## Exercise brief
Every record below is to be retyped exactly, with any pictures left out.

[Stored data entries]
....................
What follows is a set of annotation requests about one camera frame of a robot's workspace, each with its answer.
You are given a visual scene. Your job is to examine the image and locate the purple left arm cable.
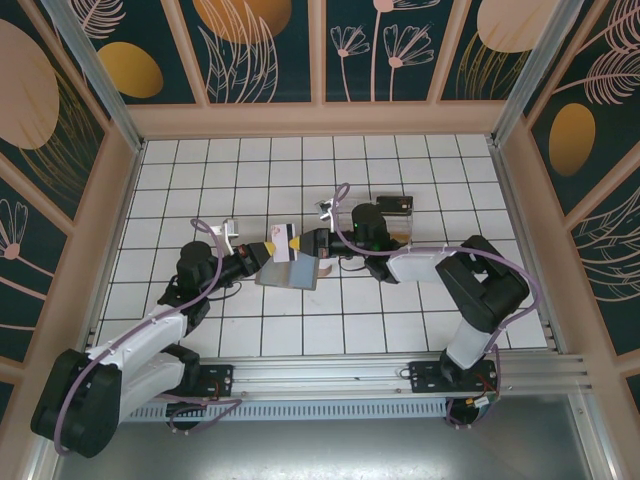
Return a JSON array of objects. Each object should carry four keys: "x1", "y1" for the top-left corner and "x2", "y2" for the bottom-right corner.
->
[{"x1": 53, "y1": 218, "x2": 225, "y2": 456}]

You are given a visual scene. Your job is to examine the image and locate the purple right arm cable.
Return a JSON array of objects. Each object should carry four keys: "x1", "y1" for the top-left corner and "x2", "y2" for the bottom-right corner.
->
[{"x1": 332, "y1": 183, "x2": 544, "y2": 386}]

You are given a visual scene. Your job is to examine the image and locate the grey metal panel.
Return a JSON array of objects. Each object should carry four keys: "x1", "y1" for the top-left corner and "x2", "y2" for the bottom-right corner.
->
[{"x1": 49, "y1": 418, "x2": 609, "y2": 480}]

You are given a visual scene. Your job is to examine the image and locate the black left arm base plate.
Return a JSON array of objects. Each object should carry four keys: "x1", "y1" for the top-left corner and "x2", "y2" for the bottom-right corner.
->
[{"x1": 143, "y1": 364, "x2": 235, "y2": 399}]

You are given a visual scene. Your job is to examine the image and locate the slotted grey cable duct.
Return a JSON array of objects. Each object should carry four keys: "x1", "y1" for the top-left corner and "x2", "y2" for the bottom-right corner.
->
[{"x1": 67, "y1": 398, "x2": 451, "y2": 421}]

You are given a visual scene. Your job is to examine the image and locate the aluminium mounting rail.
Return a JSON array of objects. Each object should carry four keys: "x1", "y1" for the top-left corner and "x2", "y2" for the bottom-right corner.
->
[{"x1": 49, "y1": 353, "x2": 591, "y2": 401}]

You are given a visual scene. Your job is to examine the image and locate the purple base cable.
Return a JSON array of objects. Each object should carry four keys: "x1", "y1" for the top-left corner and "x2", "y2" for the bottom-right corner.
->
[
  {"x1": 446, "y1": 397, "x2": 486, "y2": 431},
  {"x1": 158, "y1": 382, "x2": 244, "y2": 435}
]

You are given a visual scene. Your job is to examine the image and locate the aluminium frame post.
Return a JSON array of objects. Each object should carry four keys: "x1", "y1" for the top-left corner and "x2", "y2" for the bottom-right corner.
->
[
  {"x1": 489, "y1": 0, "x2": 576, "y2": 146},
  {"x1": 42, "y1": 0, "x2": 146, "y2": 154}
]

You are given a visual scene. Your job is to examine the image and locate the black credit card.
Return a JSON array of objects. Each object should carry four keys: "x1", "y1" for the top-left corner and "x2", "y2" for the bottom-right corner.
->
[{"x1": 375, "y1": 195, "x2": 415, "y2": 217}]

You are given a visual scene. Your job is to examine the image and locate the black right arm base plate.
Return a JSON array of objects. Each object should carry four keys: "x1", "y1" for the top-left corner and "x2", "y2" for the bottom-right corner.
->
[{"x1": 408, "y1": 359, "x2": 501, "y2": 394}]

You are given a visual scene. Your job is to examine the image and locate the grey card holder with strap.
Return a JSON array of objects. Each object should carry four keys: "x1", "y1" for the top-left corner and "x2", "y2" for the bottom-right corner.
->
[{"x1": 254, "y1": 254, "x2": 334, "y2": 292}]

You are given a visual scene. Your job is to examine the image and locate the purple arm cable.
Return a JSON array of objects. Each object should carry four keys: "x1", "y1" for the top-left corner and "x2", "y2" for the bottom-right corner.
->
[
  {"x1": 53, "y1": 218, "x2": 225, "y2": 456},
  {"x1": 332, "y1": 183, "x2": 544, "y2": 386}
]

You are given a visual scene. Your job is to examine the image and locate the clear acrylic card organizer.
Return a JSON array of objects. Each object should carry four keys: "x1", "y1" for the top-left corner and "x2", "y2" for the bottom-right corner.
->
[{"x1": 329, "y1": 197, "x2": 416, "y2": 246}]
....................
## Answer area
What follows is a set of annotation requests about one camera frame of a robot's workspace, each with its answer.
You are given a visual scene. Your job is to examine the image and locate the purple left arm cable.
Return a JSON array of objects. Each object should carry four keys: "x1", "y1" for the top-left corner and "x2", "y2" for the bottom-right corner.
->
[{"x1": 53, "y1": 218, "x2": 225, "y2": 456}]

You are given a visual scene. Your job is to examine the image and locate the purple right arm cable.
Return a JSON array of objects. Each object should carry four keys: "x1", "y1" for the top-left corner and "x2", "y2" for the bottom-right corner.
->
[{"x1": 332, "y1": 183, "x2": 544, "y2": 386}]

You are given a visual scene. Your job is to examine the image and locate the grey metal panel.
Return a JSON array of objects. Each object should carry four keys: "x1", "y1" for the top-left corner and "x2", "y2" for the bottom-right corner.
->
[{"x1": 49, "y1": 418, "x2": 609, "y2": 480}]

You are given a visual scene. Your job is to examine the image and locate the black left arm base plate.
Return a JSON array of objects. Each object should carry four keys: "x1", "y1" for the top-left corner and "x2", "y2" for the bottom-right corner.
->
[{"x1": 143, "y1": 364, "x2": 235, "y2": 399}]

You are given a visual scene. Your job is to examine the image and locate the slotted grey cable duct.
Return a JSON array of objects. Each object should carry four keys: "x1", "y1" for the top-left corner and "x2", "y2" for the bottom-right corner.
->
[{"x1": 67, "y1": 398, "x2": 451, "y2": 421}]

You are given a visual scene. Your job is to examine the image and locate the aluminium mounting rail.
Return a JSON array of objects. Each object should carry four keys: "x1", "y1" for the top-left corner and "x2", "y2" for the bottom-right corner.
->
[{"x1": 49, "y1": 353, "x2": 591, "y2": 401}]

You are given a visual scene. Your job is to examine the image and locate the purple base cable.
Return a JSON array of objects. Each object should carry four keys: "x1", "y1" for the top-left corner and "x2", "y2" for the bottom-right corner.
->
[
  {"x1": 446, "y1": 397, "x2": 486, "y2": 431},
  {"x1": 158, "y1": 382, "x2": 244, "y2": 435}
]

You are given a visual scene. Your job is to examine the image and locate the aluminium frame post.
Return a JSON array of objects. Each object should carry four keys: "x1", "y1" for the top-left corner and "x2", "y2" for the bottom-right corner.
->
[
  {"x1": 489, "y1": 0, "x2": 576, "y2": 146},
  {"x1": 42, "y1": 0, "x2": 146, "y2": 154}
]

You are given a visual scene. Your job is to examine the image and locate the black credit card.
Return a JSON array of objects. Each object should carry four keys: "x1", "y1" for the top-left corner and "x2", "y2" for the bottom-right corner.
->
[{"x1": 375, "y1": 195, "x2": 415, "y2": 217}]

You are given a visual scene. Your job is to examine the image and locate the black right arm base plate.
Return a JSON array of objects. Each object should carry four keys: "x1", "y1" for the top-left corner and "x2", "y2" for the bottom-right corner.
->
[{"x1": 408, "y1": 359, "x2": 501, "y2": 394}]

You are given a visual scene. Your job is to examine the image and locate the grey card holder with strap.
Return a JSON array of objects. Each object should carry four keys: "x1", "y1" for the top-left corner and "x2", "y2" for the bottom-right corner.
->
[{"x1": 254, "y1": 254, "x2": 334, "y2": 292}]

You are given a visual scene. Your job is to examine the image and locate the purple arm cable.
Return a JSON array of objects. Each object should carry four keys: "x1", "y1" for the top-left corner and "x2", "y2" for the bottom-right corner.
->
[
  {"x1": 53, "y1": 218, "x2": 225, "y2": 456},
  {"x1": 332, "y1": 183, "x2": 544, "y2": 386}
]

You are given a visual scene. Your job is to examine the image and locate the clear acrylic card organizer.
Return a JSON array of objects. Each object should carry four keys: "x1", "y1" for the top-left corner and "x2", "y2" for the bottom-right corner.
->
[{"x1": 329, "y1": 197, "x2": 416, "y2": 246}]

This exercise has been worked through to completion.